Objectives (learning goals) are important to establish in a pedagogical interchange so that teachers and students alike understand the purpose of that interchange.
Organizing objectives helps to clarify objectives for themselves and for students.
Having an organized set of objectives helps teachers to:
- “plan and deliver appropriate instruction”;
- “design valid assessment tasks and strategies”; and
- “ensure that instruction and assessment are aligned with the objectives.”
A group of cognitive psychologists, curriculum theorists and instructional researchers, and testing and assessment specialists published in 2001 a revision of Bloom’s Taxonomy with the title A Taxonomy for Teaching, Learning, and Assessment. This title draws attention away from the somewhat static notion of “educational objectives” (in Bloom’s original title) and points to a more dynamic conception of classification.
The authors of the revised taxonomy underscore this dynamism, using verbs and gerunds to label their categories and subcategories (rather than the nouns of the original taxonomy). These “action words” describe the cognitive processes by which thinkers encounter and work with knowledge:
- Remember
- Recognizing
- Recalling
- Understand
- Interpreting
- Exemplifying
- Classifying
- Summarizing
- Inferring
- Comparing
- Explaining
- Apply
- Executing
- Implementing
- Analyze
- Differentiating
- Organizing
- Attributing
- Evaluate
- Checking
- Critiquing
- Create
- Generating
- Planning
- Producing
So what does all this me? Well in a nutshell, depending on the level of the course (i.e., 100, 200, 300, or 400 level), the words you would use to develop learning objectives would fall into one of the six categories above. For example, when we create a 100 level course, we want students to remember and understand the content. So when developing the learning objectives we would use words/sentences like:
- Describe why the sky is blue
- Identify the colors of the rainbow
As you go up in the course level, you would do down the categories. Generally,
- 100-Level
- Remember
- Understand
- 200-Level
- Understand
- Apply
- Analyze
- 300-Level
- Apply
- Analyze
- Evaluate
- 400-level
- Evaluate
- Create
When developing Course Objectives it’s the type of knowledge you want the student to retain. For Course Objectives, we use the four types of knowledge and apply each to a course level as indicated below.

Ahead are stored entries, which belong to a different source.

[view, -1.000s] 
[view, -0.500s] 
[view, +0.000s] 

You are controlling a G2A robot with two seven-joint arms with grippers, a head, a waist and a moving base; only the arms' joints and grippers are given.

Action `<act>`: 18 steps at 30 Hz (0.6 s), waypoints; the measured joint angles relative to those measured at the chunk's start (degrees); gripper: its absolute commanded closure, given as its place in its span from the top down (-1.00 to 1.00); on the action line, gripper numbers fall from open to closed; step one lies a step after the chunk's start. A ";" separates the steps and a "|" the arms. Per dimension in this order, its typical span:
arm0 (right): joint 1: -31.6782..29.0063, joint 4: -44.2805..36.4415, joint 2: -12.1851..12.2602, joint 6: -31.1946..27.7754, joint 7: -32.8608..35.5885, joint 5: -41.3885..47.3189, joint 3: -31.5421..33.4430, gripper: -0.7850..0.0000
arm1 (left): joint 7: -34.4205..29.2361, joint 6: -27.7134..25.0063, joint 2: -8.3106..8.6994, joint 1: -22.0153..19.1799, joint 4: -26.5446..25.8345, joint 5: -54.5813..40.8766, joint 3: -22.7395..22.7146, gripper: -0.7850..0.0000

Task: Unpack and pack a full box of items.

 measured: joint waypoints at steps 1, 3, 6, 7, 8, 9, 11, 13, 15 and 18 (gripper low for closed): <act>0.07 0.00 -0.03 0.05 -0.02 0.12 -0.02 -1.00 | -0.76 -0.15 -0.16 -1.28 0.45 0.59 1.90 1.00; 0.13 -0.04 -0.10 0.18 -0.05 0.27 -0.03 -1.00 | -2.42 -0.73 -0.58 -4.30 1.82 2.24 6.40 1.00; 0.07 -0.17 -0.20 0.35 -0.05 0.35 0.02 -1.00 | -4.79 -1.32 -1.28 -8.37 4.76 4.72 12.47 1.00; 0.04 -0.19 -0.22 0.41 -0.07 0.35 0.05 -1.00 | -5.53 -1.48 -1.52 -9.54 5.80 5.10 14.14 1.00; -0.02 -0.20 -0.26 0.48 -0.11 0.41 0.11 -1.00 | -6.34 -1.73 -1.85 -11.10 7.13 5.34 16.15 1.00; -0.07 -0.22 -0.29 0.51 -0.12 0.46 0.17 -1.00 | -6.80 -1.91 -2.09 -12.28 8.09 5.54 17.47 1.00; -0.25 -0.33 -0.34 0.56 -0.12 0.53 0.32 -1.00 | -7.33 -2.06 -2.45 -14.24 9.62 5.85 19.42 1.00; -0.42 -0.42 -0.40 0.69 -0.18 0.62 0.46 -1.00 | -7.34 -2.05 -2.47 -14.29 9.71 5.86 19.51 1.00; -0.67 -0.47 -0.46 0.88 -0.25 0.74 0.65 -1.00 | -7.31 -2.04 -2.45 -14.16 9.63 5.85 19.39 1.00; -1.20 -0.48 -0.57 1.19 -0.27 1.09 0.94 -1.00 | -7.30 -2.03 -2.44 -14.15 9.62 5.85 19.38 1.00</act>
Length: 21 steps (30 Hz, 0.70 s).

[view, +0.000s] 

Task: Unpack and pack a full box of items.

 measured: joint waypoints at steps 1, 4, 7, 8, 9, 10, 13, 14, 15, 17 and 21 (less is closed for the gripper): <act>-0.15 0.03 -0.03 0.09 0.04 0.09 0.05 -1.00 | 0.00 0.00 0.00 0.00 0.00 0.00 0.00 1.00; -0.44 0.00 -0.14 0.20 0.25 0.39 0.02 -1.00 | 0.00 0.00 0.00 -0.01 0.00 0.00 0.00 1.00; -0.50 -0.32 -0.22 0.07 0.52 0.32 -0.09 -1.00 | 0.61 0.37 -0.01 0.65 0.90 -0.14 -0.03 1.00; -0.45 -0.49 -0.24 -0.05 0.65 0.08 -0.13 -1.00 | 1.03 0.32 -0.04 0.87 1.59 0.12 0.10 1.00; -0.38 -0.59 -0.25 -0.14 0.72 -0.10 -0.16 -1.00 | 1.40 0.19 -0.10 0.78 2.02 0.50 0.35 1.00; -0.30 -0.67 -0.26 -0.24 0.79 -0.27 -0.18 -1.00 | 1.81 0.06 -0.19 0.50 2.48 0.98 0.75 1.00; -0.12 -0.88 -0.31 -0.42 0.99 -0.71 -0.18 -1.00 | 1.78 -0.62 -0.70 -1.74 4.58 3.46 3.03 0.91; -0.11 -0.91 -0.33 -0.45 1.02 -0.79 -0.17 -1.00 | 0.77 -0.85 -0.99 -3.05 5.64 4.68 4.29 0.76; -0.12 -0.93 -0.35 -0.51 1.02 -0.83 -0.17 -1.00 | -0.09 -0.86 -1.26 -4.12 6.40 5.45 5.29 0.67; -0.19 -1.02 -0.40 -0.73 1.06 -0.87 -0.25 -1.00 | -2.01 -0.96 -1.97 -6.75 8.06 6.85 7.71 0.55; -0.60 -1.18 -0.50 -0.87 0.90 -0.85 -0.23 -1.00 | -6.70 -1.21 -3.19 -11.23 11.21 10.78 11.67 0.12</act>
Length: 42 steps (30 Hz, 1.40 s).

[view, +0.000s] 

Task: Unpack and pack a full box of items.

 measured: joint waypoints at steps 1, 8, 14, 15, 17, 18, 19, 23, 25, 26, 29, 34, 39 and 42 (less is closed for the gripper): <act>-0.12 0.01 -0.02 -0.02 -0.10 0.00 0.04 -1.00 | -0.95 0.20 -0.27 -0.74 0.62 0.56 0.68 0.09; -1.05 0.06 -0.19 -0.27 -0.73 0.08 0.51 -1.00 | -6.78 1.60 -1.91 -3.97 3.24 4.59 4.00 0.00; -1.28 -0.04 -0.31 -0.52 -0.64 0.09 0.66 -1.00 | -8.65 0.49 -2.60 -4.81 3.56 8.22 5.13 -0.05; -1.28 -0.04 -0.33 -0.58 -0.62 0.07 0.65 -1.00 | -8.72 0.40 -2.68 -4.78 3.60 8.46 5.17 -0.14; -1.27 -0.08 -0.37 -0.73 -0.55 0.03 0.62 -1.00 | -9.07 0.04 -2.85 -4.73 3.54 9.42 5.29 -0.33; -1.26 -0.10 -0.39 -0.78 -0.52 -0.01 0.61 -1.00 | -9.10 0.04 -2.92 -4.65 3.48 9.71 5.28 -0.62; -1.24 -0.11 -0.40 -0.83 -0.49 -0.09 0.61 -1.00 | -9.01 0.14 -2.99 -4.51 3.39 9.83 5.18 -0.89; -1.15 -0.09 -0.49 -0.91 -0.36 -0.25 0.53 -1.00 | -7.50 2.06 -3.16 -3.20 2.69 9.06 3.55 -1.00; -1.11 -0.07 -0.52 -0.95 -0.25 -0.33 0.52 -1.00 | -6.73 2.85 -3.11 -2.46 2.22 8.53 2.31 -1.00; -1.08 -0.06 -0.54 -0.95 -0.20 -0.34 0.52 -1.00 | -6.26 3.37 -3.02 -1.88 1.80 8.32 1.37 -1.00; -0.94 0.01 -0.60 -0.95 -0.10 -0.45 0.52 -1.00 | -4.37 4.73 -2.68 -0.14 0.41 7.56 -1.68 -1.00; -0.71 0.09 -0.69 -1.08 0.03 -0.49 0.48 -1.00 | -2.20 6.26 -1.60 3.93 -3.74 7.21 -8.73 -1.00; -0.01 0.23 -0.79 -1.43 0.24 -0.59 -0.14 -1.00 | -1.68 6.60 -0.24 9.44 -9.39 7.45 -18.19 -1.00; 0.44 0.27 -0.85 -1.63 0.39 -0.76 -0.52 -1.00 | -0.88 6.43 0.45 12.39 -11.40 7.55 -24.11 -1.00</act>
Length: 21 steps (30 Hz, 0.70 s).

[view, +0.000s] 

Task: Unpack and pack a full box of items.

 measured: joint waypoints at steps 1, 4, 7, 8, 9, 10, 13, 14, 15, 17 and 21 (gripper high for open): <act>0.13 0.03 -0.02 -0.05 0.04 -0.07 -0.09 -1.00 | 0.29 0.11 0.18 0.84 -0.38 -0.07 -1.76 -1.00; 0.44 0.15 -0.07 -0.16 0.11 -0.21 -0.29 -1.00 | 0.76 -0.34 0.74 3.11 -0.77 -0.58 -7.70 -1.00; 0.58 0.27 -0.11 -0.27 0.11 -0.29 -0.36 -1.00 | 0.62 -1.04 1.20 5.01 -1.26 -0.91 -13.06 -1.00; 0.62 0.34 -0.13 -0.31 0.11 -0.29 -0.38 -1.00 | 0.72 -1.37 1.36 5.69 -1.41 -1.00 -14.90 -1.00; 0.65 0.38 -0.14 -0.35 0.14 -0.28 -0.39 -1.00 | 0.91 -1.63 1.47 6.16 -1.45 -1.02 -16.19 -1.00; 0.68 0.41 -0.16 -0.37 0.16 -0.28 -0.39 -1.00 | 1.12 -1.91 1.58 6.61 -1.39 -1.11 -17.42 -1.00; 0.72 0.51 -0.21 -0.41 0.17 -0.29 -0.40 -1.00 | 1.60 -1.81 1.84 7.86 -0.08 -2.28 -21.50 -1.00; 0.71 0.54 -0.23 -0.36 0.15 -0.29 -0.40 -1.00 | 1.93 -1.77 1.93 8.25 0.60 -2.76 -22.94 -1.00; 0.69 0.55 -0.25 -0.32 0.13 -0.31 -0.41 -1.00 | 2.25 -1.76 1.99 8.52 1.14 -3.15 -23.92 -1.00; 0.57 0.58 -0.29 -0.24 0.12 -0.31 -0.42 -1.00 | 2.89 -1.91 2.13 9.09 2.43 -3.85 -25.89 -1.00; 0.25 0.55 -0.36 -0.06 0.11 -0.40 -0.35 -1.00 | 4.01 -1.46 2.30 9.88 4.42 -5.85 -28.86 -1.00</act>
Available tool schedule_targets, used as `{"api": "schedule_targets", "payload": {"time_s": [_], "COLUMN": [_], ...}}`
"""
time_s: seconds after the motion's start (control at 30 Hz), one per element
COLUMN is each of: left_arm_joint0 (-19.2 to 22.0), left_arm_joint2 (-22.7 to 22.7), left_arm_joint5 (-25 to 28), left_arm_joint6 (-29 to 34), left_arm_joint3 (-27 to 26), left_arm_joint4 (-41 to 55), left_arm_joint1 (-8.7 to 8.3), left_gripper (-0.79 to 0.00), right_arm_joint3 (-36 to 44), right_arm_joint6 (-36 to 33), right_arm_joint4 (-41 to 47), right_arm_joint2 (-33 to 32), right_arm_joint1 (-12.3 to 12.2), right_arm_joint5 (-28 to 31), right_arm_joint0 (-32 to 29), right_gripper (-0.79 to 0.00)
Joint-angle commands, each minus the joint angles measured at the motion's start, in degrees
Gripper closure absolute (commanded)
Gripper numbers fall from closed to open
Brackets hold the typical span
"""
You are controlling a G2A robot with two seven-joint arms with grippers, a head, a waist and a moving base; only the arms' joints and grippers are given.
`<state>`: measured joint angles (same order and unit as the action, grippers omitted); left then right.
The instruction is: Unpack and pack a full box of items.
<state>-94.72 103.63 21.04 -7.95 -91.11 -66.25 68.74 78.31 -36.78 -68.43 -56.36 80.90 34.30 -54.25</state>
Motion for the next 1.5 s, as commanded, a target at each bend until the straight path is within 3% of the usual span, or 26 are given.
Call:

- Factual Knowledge (100-Level)
- Knowledge of terminology
- Knowledge of specific details and elements
- Conceptual Knowledge (200-Level)
- Knowledge of classifications and categories
- Knowledge of principles and generalizations
- Knowledge of theories, models, and structures
- Procedural Knowledge (300-Level)
- Knowledge of subject-specific skills and algorithms
- Knowledge of subject-specific techniques and methods
- Knowledge of criteria for determining when to use appropriate procedures
- Metacognitive Knowledge (400-Level)
- Strategic Knowledge
- Knowledge about cognitive tasks, including appropriate contextual and conditional knowledge
- Self-knowledge
The Instructional Design team is here to help you develop your course as well as the Course and Student Learning Objectives. Knowing the objectives (both weekly and overall) before you start developing materials will make the development of your course considerably easier.